O bom governo é crucial para a proteção ambiental. Quando as pessoas têm acesso a informações sobre o ambiente (e sobre as mudanças para o ambiente), eles podem tomar melhores decisões sobre como se manter saudável, onde encontrar comida e água, e como ganhar a vida. Além disso, o engajamento com a sociedade civil durante o processo de tomada de decisão melhora a proteção ambiental, permitindo que os governos tomem melhores decisões sobre como usar os recursos naturais e mitigar os impactos prejudiciais.
A iniciativa Access do World Resources Institute, uma rede de organizações da sociedade civil que trabalham sobre a democracia ambiental, organizou a campanha Three Demands, em que os países fazem exigências de seus respectivos governos para compromissos na Rio +20, em 2012. Com base na demanda da Coalizão da Sociedade Civil brasileira, aqui estão alguns passos para o Brasil melhorar seu desempenho ambiental através do bom governo.
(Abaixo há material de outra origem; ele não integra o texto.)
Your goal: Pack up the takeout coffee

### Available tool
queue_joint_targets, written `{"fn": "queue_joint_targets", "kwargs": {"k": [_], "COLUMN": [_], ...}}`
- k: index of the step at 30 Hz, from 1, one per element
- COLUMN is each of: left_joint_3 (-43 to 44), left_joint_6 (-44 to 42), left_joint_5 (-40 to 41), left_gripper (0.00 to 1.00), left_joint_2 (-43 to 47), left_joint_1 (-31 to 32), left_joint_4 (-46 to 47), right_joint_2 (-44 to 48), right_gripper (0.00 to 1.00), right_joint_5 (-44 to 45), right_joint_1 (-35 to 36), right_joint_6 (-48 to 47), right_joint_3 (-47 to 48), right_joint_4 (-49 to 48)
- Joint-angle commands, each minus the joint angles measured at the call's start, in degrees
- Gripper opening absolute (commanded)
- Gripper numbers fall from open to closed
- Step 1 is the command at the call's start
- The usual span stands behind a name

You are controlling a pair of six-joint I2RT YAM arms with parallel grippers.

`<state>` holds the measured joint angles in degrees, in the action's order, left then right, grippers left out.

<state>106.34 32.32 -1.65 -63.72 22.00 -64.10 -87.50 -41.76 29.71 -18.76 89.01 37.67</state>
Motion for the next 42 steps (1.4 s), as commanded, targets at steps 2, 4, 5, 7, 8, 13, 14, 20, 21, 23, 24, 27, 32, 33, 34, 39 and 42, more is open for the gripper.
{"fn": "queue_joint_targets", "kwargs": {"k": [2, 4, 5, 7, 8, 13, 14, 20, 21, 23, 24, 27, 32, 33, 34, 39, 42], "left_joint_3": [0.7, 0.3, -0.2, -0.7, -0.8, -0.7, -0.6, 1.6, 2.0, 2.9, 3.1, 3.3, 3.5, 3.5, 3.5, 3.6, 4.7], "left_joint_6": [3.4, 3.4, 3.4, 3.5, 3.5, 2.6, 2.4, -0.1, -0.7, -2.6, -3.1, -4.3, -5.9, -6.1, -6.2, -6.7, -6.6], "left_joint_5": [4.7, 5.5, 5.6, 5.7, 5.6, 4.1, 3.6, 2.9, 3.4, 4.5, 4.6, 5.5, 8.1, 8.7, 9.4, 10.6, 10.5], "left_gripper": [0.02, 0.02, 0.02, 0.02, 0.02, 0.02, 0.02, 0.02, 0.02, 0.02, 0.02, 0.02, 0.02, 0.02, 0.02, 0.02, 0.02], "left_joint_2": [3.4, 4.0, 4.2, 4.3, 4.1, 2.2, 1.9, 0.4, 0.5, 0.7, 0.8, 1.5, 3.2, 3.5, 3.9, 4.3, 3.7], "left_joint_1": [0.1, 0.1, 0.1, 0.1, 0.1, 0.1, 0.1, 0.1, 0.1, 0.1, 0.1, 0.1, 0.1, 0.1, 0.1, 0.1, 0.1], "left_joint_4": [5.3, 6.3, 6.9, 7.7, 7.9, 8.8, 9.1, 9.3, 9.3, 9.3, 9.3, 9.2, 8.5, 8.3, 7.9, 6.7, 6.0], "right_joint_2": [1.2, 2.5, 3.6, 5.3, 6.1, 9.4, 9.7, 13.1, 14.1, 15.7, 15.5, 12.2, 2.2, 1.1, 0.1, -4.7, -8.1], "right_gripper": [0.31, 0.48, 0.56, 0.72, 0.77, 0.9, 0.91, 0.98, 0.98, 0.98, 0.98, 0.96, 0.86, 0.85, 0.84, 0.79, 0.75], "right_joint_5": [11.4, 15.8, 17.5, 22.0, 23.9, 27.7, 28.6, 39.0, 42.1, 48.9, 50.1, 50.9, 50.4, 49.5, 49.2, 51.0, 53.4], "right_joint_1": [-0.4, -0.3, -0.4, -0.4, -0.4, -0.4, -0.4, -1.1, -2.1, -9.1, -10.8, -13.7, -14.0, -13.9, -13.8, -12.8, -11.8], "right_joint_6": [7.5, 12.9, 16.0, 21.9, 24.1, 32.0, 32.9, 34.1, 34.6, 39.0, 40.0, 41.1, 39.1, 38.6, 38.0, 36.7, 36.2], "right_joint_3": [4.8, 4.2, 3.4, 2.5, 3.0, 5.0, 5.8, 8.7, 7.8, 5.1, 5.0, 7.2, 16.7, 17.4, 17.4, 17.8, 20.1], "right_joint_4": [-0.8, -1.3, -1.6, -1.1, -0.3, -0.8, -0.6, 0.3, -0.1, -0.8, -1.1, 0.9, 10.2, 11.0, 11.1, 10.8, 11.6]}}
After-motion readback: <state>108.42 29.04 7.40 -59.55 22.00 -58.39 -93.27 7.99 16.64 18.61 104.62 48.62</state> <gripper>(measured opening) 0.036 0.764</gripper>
Algumas dessas ações já começaram sob a OGP: incentivar a participação da sociedade civil na tomada de decisões de processos que possam impactar o meio ambiente; responder às preocupações sobre os investimentos do Banco de Desenvolvimento brasileiro e dar acesso ao direito de informação e informação ambiental disponível online. Este artigo foi escrito por Catarina Freitas, do Programa Instituições e Governança do WRI.